Ничего ты не можешь и не значишь в небе. И ничего ты не можешь и не значишь в Железнодольске. Тогда зачем ты? Наверно, зачем-то нужна. Все, наверно, для чего-то нужны. Работать, думать, летать… Нет, что-то произошло, происходило… А Владька, Наталья Федоровна, отец… Там, с ними, для себя и для них, она что-то начала значить. Там она была как не сама, будто на время по чьему-то доброму волшебству в ней подменили душу и ум. И скоро она станет прежней, даже становится прежней. Даже вроде начинает бояться того, что она не сможет забрать маму и не сумеет ее защитить от Хмыря. Нет, только необходимо действовать, рваться к бесстрашию. И будет счастлива мама. И конечно, и она будет счастлива. А если не будет?.. В счастье ли единственный смысл жизни? А может, высший смысл в том, чтобы не бояться несчастья и решаться на такие перемены, к которым путь на грани катастрофы, а то и в катастрофу? Погоди, погоди! Как я подумала? И можно ли так думать и следовать этому?

Пустыня облаков. Где сизо, где оранжево, где теневая синь. Барханы. Белый саксаульник. И мираж озера. Прозрачного. Да нет же: это проран в облаках.
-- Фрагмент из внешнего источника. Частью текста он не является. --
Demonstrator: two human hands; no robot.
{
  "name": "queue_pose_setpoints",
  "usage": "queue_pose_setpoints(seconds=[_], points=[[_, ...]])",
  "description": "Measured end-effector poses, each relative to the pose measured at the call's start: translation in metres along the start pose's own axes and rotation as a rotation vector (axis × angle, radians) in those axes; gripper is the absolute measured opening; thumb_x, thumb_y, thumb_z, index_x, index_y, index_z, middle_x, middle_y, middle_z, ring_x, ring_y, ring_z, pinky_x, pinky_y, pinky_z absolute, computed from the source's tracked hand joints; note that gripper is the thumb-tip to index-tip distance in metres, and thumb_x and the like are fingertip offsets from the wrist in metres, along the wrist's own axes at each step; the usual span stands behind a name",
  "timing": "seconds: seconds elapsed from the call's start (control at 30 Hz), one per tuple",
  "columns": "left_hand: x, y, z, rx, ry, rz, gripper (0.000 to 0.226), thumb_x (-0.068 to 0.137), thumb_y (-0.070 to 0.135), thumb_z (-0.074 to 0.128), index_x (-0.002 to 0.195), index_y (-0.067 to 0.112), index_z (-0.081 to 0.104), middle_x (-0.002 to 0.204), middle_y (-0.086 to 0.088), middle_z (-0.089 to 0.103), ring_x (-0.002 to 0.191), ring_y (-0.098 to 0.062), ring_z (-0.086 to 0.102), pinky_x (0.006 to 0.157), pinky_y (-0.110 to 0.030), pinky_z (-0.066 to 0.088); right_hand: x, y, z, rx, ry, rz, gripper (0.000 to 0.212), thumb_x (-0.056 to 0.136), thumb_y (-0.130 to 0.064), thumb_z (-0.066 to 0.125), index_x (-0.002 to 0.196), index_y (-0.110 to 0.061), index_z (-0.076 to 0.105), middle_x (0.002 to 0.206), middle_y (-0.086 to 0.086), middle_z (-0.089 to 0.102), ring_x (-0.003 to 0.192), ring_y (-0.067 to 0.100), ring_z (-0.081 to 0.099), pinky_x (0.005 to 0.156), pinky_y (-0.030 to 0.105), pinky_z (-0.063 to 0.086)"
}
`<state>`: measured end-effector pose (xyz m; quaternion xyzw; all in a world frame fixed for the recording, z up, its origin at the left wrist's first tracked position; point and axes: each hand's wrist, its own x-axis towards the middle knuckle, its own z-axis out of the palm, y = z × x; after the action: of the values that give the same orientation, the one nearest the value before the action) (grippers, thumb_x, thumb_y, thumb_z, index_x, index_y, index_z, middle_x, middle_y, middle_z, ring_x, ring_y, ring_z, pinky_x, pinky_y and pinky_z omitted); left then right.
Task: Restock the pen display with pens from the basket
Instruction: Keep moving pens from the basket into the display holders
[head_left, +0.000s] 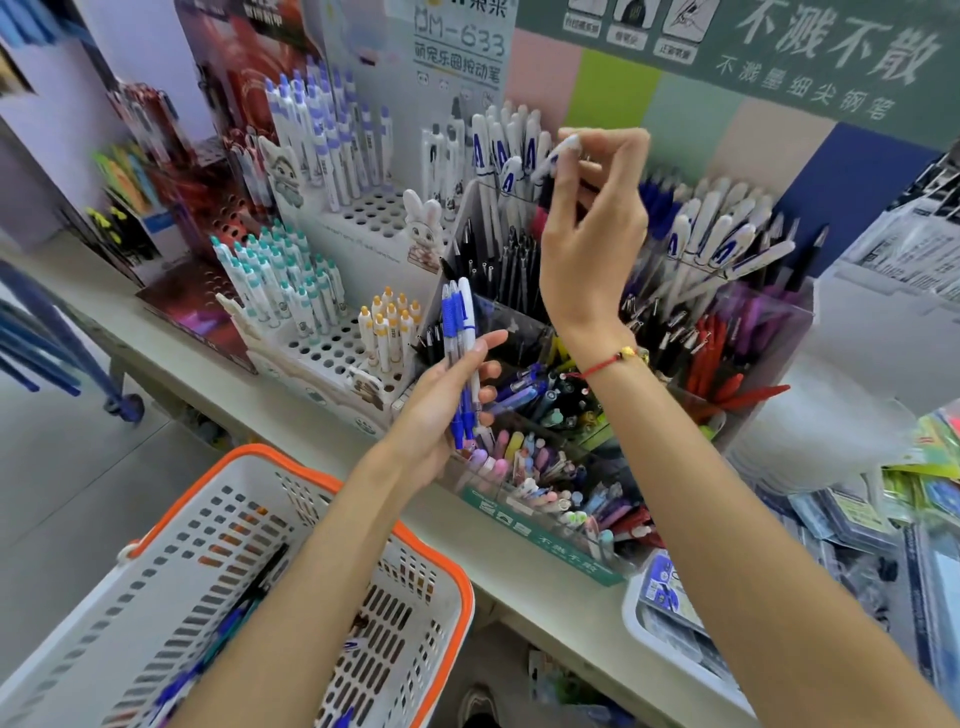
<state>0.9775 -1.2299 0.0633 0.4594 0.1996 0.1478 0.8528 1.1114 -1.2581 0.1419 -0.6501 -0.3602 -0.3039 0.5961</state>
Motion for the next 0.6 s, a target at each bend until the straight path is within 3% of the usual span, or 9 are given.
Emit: queue_pose_setpoints(seconds=[0.2,0.3,0.37,0.43,0.53,0.6], points=[[0.000,0.003,-0.004,0.018,0.019,-0.006,0.024,0.102,0.024,0.044,0.120,0.021,0.061,0.073,0.007,0.050,0.057,-0.003,0.045,0.050,-0.016,0.040,0.014,0.012,0.010,-0.242,-0.126,0.002,0.015,0.098,-0.017,0.055,0.102,-0.004,0.057,0.084,-0.003,0.067,0.069,0.013,0.059,0.053,0.024,0.043],[0.003,0.003,-0.004,0.018,0.020,-0.010,0.025,0.102,0.025,0.045,0.121,0.021,0.061,0.072,0.007,0.049,0.056,-0.002,0.044,0.048,-0.016,0.040,0.024,0.023,0.015,-0.587,-0.209,-0.123,0.009,0.095,-0.017,0.057,0.099,-0.015,0.064,0.094,0.001,0.064,0.088,0.020,0.050,0.067,0.026,0.029],[0.004,0.005,-0.002,0.022,0.016,-0.005,0.024,0.102,0.025,0.045,0.120,0.021,0.060,0.069,0.008,0.047,0.053,-0.002,0.042,0.047,-0.015,0.039,0.031,0.027,0.018,-0.719,-0.269,-0.165,0.009,0.092,-0.018,0.059,0.096,-0.018,0.067,0.102,0.005,0.060,0.096,0.027,0.050,0.074,0.031,0.031],[0.006,0.008,0.001,0.024,0.005,0.008,0.024,0.103,0.026,0.044,0.120,0.022,0.060,0.065,0.009,0.043,0.051,-0.002,0.038,0.046,-0.015,0.037,0.035,0.023,0.019,-0.744,-0.303,-0.196,0.009,0.089,-0.023,0.063,0.093,-0.017,0.069,0.107,0.008,0.058,0.098,0.030,0.050,0.075,0.034,0.035],[0.008,0.013,0.006,0.022,0.015,0.032,0.027,0.103,0.032,0.041,0.122,0.021,0.058,0.062,0.010,0.036,0.049,-0.004,0.031,0.043,-0.014,0.031,0.028,0.006,0.010,-0.624,-0.275,-0.195,0.012,0.087,-0.017,0.067,0.098,-0.015,0.070,0.105,0.008,0.056,0.090,0.023,0.051,0.068,0.028,0.038],[0.010,0.017,0.010,-0.009,0.038,0.050,0.028,0.103,0.035,0.040,0.118,0.018,0.055,0.059,0.010,0.034,0.047,-0.003,0.029,0.040,-0.013,0.027,0.014,-0.003,0.002,-0.459,-0.471,-0.007,0.017,0.093,-0.024,0.060,0.101,-0.013,0.069,0.102,0.006,0.058,0.085,0.019,0.054,0.066,0.028,0.039]])
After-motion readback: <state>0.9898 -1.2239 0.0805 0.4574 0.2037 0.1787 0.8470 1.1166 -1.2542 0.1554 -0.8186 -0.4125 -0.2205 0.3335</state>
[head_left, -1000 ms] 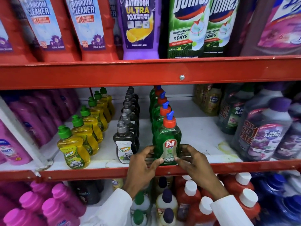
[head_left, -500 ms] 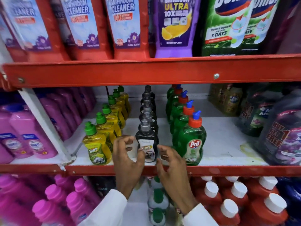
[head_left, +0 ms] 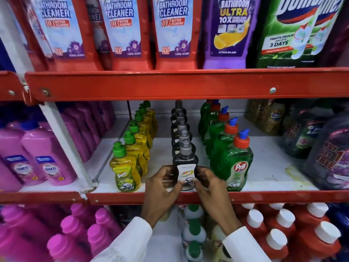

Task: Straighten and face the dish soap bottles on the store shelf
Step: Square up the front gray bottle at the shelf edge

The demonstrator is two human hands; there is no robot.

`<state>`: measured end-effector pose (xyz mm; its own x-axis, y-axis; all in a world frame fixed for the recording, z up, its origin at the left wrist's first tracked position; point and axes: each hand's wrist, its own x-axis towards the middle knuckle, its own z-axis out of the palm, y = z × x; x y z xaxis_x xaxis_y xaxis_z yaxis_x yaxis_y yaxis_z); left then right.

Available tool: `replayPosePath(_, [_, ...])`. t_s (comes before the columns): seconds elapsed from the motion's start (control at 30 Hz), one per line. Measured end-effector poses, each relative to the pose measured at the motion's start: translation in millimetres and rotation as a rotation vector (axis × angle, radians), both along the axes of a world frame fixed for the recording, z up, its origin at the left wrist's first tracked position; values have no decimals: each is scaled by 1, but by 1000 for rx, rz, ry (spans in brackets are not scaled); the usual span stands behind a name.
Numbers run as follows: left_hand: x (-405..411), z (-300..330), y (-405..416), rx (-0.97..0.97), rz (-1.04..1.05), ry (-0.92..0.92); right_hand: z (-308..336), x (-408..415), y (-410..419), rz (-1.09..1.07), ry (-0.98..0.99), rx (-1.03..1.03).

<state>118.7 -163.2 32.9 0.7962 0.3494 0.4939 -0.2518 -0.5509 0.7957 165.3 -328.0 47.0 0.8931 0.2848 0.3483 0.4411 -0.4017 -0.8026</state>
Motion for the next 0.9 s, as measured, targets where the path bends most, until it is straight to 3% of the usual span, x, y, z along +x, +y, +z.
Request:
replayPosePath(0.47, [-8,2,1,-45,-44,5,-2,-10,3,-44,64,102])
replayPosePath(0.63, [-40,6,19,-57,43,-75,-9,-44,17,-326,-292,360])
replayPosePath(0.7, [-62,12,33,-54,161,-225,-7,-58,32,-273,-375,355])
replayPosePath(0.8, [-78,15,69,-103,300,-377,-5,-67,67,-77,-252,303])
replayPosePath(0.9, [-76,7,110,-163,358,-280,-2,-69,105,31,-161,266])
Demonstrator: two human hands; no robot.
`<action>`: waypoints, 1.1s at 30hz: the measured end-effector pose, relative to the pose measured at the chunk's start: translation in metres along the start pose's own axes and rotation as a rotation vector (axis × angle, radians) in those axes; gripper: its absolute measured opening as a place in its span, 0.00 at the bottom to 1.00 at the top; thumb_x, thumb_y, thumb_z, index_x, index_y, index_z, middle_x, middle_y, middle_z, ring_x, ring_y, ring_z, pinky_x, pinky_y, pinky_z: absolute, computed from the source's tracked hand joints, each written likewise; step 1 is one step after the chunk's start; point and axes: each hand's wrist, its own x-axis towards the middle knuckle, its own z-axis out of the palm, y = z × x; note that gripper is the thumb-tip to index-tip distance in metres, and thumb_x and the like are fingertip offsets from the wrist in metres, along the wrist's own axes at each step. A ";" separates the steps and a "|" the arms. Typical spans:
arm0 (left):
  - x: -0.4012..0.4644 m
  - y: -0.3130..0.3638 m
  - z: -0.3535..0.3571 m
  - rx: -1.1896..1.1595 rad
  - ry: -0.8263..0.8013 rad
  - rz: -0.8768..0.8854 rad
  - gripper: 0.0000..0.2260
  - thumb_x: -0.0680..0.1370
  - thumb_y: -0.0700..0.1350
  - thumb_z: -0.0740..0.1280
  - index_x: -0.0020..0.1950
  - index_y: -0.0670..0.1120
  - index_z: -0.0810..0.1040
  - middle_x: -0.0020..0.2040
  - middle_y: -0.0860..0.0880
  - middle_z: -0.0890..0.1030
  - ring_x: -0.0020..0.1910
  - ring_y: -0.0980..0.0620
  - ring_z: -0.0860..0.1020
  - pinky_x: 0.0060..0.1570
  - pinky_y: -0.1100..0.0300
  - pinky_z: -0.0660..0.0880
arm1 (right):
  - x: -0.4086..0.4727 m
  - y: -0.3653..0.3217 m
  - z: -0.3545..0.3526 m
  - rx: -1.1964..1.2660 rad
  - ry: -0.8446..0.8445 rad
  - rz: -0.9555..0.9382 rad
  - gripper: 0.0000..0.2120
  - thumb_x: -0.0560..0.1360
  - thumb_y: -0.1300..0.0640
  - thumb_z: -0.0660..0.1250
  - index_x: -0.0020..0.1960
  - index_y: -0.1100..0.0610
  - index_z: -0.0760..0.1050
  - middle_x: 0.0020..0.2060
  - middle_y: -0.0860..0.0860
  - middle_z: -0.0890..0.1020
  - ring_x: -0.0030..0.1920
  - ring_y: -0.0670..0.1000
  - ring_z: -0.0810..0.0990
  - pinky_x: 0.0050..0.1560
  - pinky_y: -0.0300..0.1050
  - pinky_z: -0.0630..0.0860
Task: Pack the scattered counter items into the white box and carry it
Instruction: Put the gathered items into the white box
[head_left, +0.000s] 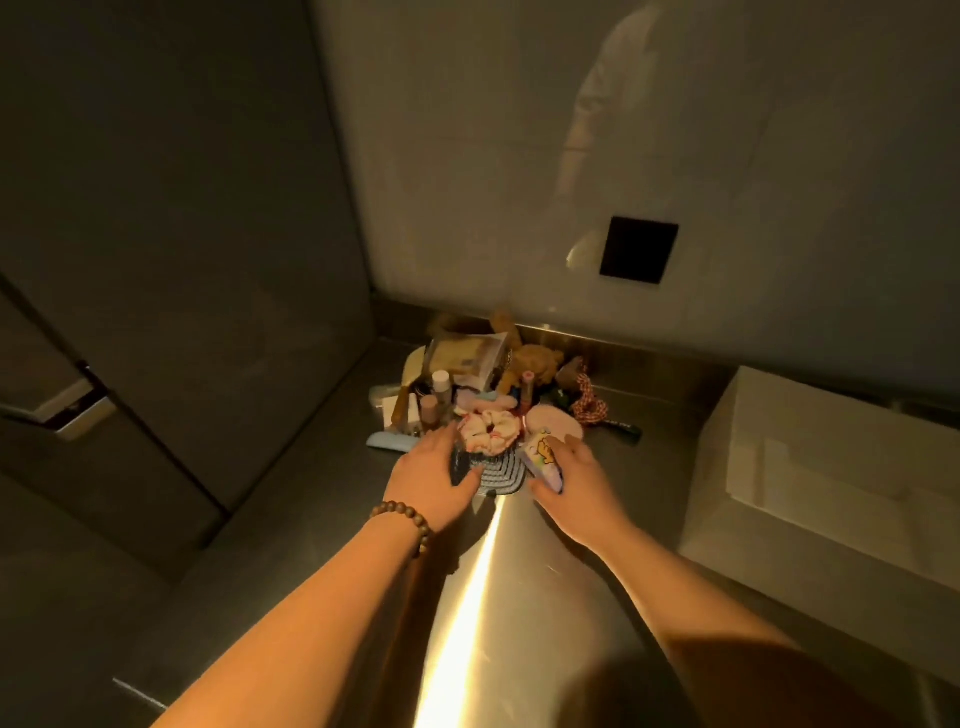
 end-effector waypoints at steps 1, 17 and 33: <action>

Лесная курчавина, лоскут поля, гора. И новый проран. Квадратный. И черная почва. И в воздухе черные гейзеры пыли. С чем-то сходство. А! Она и Сергей Федорович на краю лаза. Смотрят в угольную башню, на дне — отец. Он орудует длинночеренковой лопатой, а снизу, в спрессовавшуюся шихту, подают воздух, он просаживает шихту, вздувая угольные смерчи. Сон или явь? Прошлое или настоящее? К чему она летит? А может, падает? Или, может, прошло несколько лет, и мама на пенсии, и живет в комнате, полученной ею, Машей, а сама она учится в университете вместе с Владькой?

Мальчик, полюбивший слона

Голубиная охота - i_008.png
1

Ни во дворе, ни дома никто не принимал всерьез Геку Иговлева. Когда мальчишки гоняли оранжевый синтетический мяч, то даже не разрешали Геке стоять на воротах, хотя он был длиннорукий и длинноногий. Падал он дрябло; не скакал в ожидании удара, если игроки чужой команды бросали мяч напрорыв и, пасуясь, приближались к воротам; пропустит гол — товарищи ругают всем скопом, кто отпустит подзатыльник, кто даст пинок. Гека не защищается, не плачет, будто и не больно, не обидно. Едва игра возобновится, он уже помнить не помнит, что его бранили, обзывали, ударили, и глазеет на радиоантенны, на голубей, снежно мерцающих крыльями, на подъехавшую к гастроному машину-холодильник, аппетитно разрисованную по белой жести: из огромного рога вылетают колбасы, окорока, жареные, но почему-то веселые поросята.